#### The problem
The answer should consist of every line in the material below that has the word "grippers".

#### Information supplied
/---
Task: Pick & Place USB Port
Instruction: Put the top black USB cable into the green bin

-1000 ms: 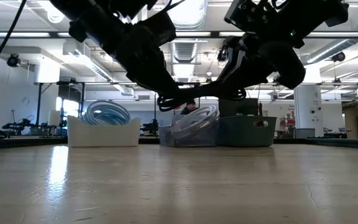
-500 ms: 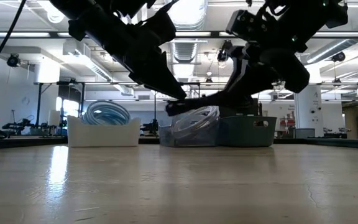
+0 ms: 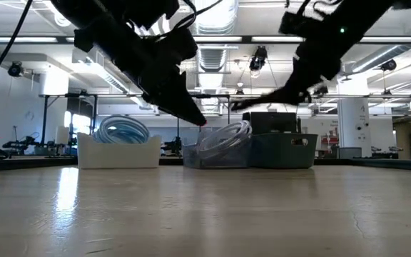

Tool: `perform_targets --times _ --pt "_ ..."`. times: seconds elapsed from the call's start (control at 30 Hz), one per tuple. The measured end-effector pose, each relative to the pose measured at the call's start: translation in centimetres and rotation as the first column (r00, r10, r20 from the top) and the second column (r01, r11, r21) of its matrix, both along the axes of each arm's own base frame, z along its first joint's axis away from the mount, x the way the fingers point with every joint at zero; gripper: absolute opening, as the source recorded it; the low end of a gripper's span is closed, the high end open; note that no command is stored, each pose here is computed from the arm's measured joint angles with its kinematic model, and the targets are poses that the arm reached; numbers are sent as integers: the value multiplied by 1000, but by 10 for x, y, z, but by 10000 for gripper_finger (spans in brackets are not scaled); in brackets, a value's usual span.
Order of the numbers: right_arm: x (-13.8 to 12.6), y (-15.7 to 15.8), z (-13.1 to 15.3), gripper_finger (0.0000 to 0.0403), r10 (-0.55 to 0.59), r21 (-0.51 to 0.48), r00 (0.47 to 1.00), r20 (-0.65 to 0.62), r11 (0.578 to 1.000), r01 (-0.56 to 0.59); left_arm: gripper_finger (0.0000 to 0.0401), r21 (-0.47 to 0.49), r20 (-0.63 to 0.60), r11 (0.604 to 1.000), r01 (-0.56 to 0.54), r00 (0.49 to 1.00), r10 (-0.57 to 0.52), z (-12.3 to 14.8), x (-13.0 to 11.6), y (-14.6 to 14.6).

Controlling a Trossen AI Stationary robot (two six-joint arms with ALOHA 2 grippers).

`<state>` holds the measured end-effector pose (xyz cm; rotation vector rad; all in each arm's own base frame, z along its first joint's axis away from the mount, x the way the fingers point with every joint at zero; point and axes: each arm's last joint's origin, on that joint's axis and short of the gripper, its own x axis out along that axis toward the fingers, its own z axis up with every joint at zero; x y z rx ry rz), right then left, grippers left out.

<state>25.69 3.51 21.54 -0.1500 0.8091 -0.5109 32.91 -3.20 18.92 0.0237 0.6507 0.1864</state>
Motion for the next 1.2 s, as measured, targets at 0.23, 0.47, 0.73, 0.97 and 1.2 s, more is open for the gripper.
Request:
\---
#### Expected answer
Controlling a Trossen AI Stationary robot (two six-joint arms with ALOHA 2 grippers).
`<state>` holds the measured end-effector pose (xyz cm; rotation vector rad; all in each arm's own base frame, z along its first joint's axis away from the mount, x the way the fingers point with every joint at zero; point and axes: each arm's last joint's origin, on that joint's axis and short of the gripper, its own x axis out along that axis toward the fingers, its own z axis up with every joint at zero; x y z rx ry rz), right then left, grippers left out.

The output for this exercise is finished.